Professor Andrew Papachristos of the UMass Department of Sociology will deliver this lecture as part of the Spring 2008 Operations Research / Management Science Seminar series. All are invited to attend.

Title: Murder Markets: Group Dominance and the Social Contagion of Gang Homicide in Chicago

Abstract: Gang murder spreads much like the diffusion of innovations in a market—gangs interpret and absorb information as they respond to the status perceptions of other actors in their local network environment. This paper argues that gang murder is best understood not by searching for its individual determinants but by examining the social networks of action and reaction that create it. Gang murder occurs through an epidemic-like process of social contagion as competing groups jockey for positions of dominance and address perceived threats to social status. I use a network approach and incident level homicide records to recreate and analyze the structure of gang murders in Chicago. The findings demonstrate that individual murders between gangs create an institutionalized network of group conflict, net of any individual’s participation or motive.
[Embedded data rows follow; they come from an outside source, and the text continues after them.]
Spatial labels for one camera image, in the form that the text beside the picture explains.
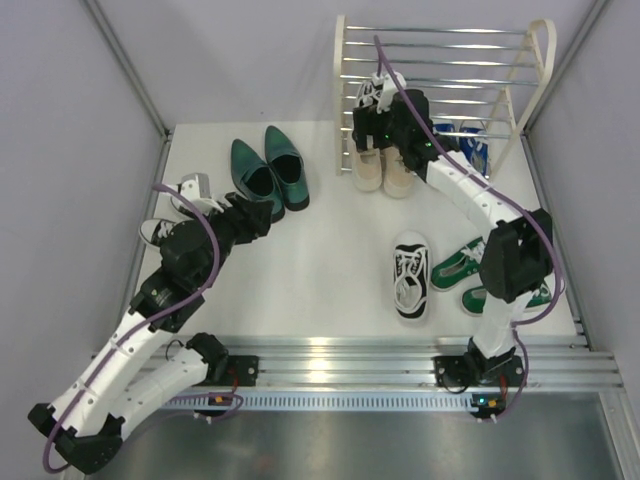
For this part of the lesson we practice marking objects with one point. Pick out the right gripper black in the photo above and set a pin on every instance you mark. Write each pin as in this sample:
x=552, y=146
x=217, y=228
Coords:
x=366, y=121

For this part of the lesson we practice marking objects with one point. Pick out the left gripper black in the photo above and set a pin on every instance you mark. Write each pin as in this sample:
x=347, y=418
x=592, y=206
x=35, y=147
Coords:
x=250, y=220

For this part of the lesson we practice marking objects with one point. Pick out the blue sneaker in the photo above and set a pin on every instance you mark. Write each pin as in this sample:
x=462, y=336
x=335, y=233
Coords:
x=444, y=133
x=474, y=143

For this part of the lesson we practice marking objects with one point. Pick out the beige lace sneaker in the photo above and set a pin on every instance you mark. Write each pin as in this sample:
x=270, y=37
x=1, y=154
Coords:
x=398, y=180
x=366, y=168

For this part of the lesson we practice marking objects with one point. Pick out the black white sneaker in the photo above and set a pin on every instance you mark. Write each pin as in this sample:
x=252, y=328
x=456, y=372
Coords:
x=411, y=269
x=367, y=92

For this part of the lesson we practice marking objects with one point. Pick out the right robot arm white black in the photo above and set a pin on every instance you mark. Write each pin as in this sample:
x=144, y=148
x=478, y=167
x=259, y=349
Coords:
x=518, y=253

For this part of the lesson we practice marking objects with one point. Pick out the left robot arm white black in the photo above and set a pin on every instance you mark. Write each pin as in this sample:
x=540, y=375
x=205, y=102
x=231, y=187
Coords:
x=89, y=423

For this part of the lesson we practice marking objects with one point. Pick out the dark green leather shoe left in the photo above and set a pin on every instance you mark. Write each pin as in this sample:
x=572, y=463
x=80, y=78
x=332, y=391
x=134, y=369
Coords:
x=254, y=179

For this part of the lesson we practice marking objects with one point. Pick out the dark green leather shoe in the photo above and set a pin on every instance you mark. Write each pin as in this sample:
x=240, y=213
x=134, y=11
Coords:
x=287, y=164
x=254, y=179

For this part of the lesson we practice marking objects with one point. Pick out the dark green leather shoe right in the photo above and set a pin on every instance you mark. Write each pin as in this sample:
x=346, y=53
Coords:
x=287, y=164

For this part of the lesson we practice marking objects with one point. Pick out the cream metal shoe shelf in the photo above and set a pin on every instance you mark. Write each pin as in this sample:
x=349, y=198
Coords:
x=487, y=82

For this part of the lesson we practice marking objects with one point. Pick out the black low sneaker upper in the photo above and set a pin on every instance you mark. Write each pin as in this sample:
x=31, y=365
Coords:
x=175, y=202

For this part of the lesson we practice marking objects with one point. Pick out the black low sneaker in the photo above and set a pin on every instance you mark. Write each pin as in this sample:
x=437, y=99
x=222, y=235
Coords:
x=175, y=202
x=154, y=232

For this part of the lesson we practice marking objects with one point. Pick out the black low sneaker lower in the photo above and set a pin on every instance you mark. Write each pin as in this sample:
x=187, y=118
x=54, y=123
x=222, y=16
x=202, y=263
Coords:
x=154, y=232

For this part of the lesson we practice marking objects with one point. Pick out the green sneaker upper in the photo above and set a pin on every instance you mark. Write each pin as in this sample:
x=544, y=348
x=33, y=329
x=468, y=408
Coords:
x=463, y=263

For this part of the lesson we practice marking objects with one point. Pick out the green sneaker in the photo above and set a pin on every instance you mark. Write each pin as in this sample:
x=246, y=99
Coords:
x=463, y=263
x=474, y=299

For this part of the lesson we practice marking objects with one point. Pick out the green sneaker lower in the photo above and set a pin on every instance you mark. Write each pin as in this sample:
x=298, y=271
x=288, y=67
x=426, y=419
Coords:
x=474, y=299

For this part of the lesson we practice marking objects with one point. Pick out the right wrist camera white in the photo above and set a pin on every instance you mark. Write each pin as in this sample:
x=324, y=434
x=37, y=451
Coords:
x=383, y=89

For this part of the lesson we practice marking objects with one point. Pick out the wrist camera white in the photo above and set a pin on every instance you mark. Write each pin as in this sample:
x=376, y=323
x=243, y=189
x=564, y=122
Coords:
x=195, y=188
x=383, y=89

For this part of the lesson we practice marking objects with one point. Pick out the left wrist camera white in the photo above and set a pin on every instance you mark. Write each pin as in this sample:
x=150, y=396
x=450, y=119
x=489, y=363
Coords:
x=195, y=188

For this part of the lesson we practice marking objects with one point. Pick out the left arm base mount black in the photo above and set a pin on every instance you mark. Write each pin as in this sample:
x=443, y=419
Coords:
x=234, y=371

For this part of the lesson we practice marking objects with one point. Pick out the perforated cable duct grey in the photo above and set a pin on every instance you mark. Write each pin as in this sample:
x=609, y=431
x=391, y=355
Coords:
x=379, y=401

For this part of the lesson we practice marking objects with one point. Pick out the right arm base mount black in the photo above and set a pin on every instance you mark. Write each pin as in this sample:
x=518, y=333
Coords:
x=458, y=373

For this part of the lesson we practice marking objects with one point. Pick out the aluminium rail base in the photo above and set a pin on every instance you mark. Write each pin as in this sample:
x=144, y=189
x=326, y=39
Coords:
x=557, y=364
Murders spread as gangs respond to threats by evaluating the highly visible actions of others in their network neighborhoods. Gangs must constantly (re)establish the social order through highly visible displays of solidarity which, in turn, merely strengthen these murder networks.

This series is organized by the UMass Amherst INFORMS Student Chapter. Support for this series is provided by the Isenberg School of Management, the Department of Finance and Operations Management, and the John F. Smith Memorial Fund.